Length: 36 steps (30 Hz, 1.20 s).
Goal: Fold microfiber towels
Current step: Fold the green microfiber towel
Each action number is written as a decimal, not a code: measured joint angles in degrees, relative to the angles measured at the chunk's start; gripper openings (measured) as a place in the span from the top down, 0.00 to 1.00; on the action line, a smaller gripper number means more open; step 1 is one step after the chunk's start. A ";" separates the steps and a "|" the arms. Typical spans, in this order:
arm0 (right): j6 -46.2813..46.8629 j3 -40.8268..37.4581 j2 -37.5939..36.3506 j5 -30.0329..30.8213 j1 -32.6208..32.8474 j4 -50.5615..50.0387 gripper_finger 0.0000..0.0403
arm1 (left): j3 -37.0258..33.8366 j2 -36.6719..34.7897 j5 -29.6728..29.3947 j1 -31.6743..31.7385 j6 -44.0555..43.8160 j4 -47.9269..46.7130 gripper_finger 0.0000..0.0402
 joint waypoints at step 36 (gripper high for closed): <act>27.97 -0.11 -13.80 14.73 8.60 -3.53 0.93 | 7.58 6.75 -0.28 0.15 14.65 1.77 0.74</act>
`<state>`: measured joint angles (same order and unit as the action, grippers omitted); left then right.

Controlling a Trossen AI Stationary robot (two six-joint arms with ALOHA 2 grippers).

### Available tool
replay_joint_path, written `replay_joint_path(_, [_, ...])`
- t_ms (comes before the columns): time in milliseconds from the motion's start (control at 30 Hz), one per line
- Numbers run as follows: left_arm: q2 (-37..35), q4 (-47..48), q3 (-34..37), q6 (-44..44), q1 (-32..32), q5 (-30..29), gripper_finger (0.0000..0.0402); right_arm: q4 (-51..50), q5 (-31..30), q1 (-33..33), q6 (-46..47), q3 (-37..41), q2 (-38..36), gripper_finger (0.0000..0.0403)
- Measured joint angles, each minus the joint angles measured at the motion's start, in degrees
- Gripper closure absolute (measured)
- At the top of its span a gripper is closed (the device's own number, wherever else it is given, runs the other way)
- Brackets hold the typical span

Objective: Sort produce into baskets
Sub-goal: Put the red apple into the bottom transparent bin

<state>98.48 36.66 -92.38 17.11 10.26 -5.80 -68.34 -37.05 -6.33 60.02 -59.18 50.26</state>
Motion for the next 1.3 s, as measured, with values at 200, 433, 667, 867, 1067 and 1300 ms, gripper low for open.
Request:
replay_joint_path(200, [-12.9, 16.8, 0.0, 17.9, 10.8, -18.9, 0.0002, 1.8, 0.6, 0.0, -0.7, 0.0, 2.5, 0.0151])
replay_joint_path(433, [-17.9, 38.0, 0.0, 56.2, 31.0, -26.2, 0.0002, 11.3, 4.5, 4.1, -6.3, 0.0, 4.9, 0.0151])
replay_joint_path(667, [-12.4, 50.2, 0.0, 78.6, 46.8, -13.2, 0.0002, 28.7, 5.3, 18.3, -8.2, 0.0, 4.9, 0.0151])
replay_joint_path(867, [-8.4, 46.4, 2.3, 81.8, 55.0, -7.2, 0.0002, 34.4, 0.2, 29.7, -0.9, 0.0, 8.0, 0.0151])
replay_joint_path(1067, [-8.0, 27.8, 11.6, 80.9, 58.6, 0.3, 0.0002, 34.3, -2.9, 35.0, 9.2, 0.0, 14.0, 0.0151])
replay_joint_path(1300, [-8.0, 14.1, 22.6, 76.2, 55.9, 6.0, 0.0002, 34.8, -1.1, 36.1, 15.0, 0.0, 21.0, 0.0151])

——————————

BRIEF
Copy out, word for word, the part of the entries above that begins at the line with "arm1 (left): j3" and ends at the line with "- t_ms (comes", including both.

COMPLETED EXERCISE
arm1 (left): j3 -37.0258..33.8366 j2 -36.6719..34.7897 j5 -29.6728..29.3947 j1 -31.6743..31.7385 j6 -44.0555..43.8160 j4 -47.9269..46.7130 gripper_finger 0.0000..0.0402
 joint waypoints at step 36 (gripper high for closed): <act>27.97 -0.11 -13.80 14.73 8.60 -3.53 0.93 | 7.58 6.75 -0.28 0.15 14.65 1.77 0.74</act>
`<state>`: measured joint angles (same order and unit as the action, grippers omitted); left then right.

Controlling a Trossen AI Stationary robot (two six-joint arms with ALOHA 2 grippers).

### Available tool
replay_joint_path, written `replay_joint_path(_, [_, ...])`
- t_ms (comes before the columns): time in milliseconds from the motion's start (control at 30 Hz), one per line

The exercise is now done.